A portable diagnostic device designed by researchers at Cornell Engineering and Weill Cornell Medicine has been deployed in clinical tests in Uganda to identify cases of Kaposi sarcoma, a common yet difficult-to-detect cancer that often signals the presence of HIV infection.
Now, the rollout is expanding to 11 sites throughout sub-Saharan Africa, including locations in Kenya, Tanzania, Rwanda, Botswana and Malawi—where a shortage of diagnostic testing and pathology experts has led to long waits and sometimes erroneous results.
The diagnostic, which has been deployed in Africa since 2017, is shown to be highly accurate.
By generating results within the hour at the point of care, the portable system, KS-COMPLETE, is accelerating the speed of accurate diagnosis, and eventually treatment, for patients.
“We are looking to deploy a technology that can change the paradigm of the way Kaposi sarcoma is diagnosed in sub-Saharan Africa,” said project lead David Erickson, the Sibley College Professor of Mechanical Engineering in Cornell Engineering, who developed the technology with Dr. Ethel Cesarman, professor of pathology and laboratory medicine at Weill Cornell Medicine.
“We can hopefully reduce the amount of time-to-result by returning the diagnosis right there where the patient is, without having to send it out to an external expert,” Erickson said. “If we’re able to do that, hopefully that quicker return of a result can get the patient access to care quicker, and improve clinical outcomes.”
Kaposi sarcoma (KS) is a cancer of the cells that line blood or lymphatic vessels, and it usually appears as lesions on the skin, inside the mouth, lymph nodes, or in the lungs or digestive tract. One of the most common and deadly cancers in sub-Saharan Africa, KS is frequently driven by immune suppression from HIV.
“While pathologic diagnosis is critical for KS diagnosis, unfortunately KS is most common in a part of the world there is a critical lack of pathologists and highly variable standards,” Cesarman said. “The molecular approach provided by our new technologies should address the need of accurate and fast diagnosis of KS.”
The KS-COMPLETE platform will consist of two components: SLICER and TINY.
The SLICER system automatically processes a biopsy sample into “micro-cores” that can be entered into the pint-sized TINY—short for Tiny Isothermal Nucleic acid quantification sYstem. The TINY diagnostic then identifies the presence of the Kaposi sarcoma-associated herpesvirus by isolating and magnifying its DNA through a process called loop-mediated isothermal amplification.

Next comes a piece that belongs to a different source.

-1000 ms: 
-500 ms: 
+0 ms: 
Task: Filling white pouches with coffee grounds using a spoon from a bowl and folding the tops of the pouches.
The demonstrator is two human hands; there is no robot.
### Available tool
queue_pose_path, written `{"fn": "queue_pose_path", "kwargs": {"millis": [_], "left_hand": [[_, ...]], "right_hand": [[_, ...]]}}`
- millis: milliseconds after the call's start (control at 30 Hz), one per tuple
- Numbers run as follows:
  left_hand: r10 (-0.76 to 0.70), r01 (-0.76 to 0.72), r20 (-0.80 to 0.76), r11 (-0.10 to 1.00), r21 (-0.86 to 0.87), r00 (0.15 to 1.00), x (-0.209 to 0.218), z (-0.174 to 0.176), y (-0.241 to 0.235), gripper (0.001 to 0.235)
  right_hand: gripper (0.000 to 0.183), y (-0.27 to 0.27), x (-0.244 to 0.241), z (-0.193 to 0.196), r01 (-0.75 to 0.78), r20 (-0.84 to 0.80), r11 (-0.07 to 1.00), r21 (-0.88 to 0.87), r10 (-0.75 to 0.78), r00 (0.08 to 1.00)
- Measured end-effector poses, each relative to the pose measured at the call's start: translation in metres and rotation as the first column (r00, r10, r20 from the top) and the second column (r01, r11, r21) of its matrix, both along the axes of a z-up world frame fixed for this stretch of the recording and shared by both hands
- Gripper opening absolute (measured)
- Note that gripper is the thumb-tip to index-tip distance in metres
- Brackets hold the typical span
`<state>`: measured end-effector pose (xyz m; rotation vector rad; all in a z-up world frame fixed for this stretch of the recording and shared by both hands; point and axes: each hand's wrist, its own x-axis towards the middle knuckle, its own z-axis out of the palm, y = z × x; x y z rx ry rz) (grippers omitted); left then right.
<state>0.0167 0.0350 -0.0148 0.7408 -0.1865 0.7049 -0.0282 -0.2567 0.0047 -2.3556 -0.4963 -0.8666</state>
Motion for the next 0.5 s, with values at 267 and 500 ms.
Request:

In clinical tests based on 506 biopsies collected from patients at three HIV clinics in Uganda, TINY has achieved 97% sensitivity, 92% specificity and 96% accuracy, according to a forthcoming study from the project team, which includes researchers from the University of California, San Francisco, and the Infectious Diseases Institute in Kampala in Uganda.
In addition to expanding the KS-COMPLETE deployment, the five-year grant—awarded June 1—will focus on refining the SLICER system.
“The really challenging part is that upstream sample processing,” Erickson said. “Once that biopsy comes out of a person, how do you mash it all up and get it into a condition that it can be suitable to go into the TINY? That turns out to be a really hard problem. A COVID test, for example, is just a little swab coming out of your nose and a few cells. Here, we have a big chunk of skin that we’ve got to somehow process quickly and efficiently.”